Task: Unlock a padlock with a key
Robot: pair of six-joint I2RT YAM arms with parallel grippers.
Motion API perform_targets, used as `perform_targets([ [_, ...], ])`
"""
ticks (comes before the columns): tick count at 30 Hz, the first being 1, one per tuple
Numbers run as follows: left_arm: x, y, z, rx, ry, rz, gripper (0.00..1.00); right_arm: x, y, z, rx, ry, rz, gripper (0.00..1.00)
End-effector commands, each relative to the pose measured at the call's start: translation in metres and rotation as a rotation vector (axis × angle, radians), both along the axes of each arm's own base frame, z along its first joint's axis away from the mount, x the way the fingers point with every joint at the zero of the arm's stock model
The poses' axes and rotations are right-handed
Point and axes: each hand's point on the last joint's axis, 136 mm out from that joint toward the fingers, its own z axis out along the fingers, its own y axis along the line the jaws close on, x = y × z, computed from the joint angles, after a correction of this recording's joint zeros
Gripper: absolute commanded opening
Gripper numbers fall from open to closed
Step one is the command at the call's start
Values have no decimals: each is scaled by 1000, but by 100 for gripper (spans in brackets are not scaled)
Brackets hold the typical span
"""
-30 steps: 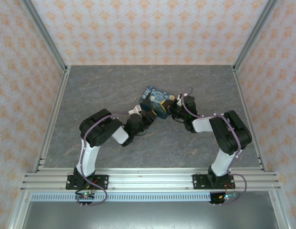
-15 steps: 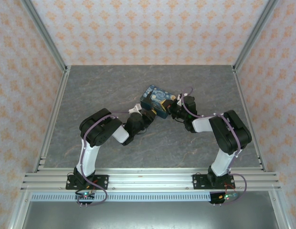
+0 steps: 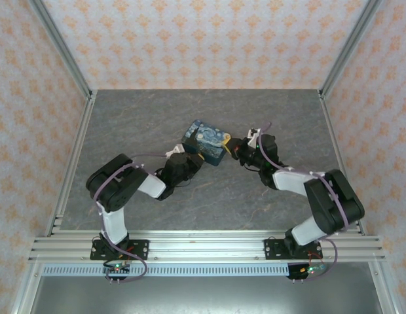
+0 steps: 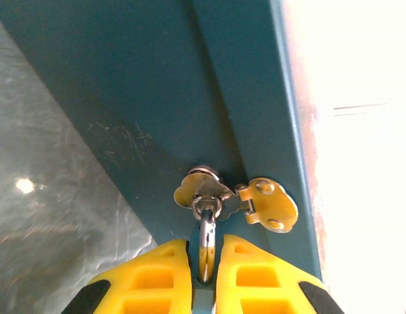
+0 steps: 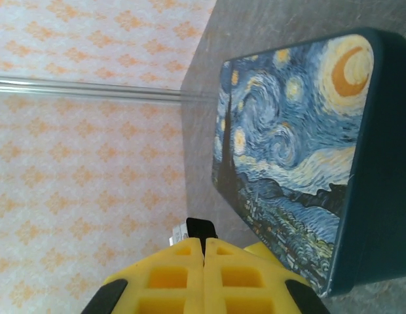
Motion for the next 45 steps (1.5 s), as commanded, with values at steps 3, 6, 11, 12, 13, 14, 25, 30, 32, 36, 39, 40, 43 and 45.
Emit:
perform_targets([
  [3,-25,13,-4,86,60,-48,0,-37,13,4,-18,-16,68,0],
  [6,-35,10,4,86,65,-101,0,-55,16,-3,-30,-15,84,0],
  [11,-45,2,19,66,58,-174,0,-80,20,-19,-31,2,90,0],
  [12,-46,0,23,58,54,-183,0,-85,20,-23,-35,6,89,0],
  [13,-47,-1,26,51,53,-189,0,-89,20,-28,-44,12,84,0],
  [14,-47,-1,28,47,54,-192,0,-92,20,-33,-52,19,82,0],
  [25,-46,-6,38,-65,37,-172,0,-98,20,-48,-7,84,-15,0],
  [30,-44,-3,42,-106,28,-135,0,-92,26,-46,36,104,-43,0],
  [32,-43,-1,45,-128,21,-116,0,-88,26,-47,61,118,-69,0],
  [36,-42,0,49,-168,18,-84,0,-82,27,-51,103,144,-100,0],
  [39,-41,1,52,-187,15,-63,0,-79,31,-52,120,155,-113,0],
  [40,-41,1,52,-189,14,-55,0,-79,32,-52,124,156,-116,0],
  [43,-41,2,53,-199,15,-34,0,-78,37,-51,132,158,-122,0],
  [45,-42,0,53,-205,17,-33,0,-78,39,-51,134,157,-122,0],
])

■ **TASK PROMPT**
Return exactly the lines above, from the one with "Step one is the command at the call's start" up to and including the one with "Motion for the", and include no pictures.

■ **SOLUTION TO THIS PROBLEM**
Step one is the command at the call's start
Values have no decimals: each is scaled by 1000, but by 100 for gripper (spans in brackets are not scaled)
Brackets hold the typical span
"""
-30 steps: 
-15 steps: 
+0 steps: 
+0 steps: 
+0 steps: 
Motion for the next 45 steps (1.5 s), as commanded, with values at steps 3, 6, 11, 12, 13, 14, 25, 30, 32, 36, 39, 40, 43 and 45.

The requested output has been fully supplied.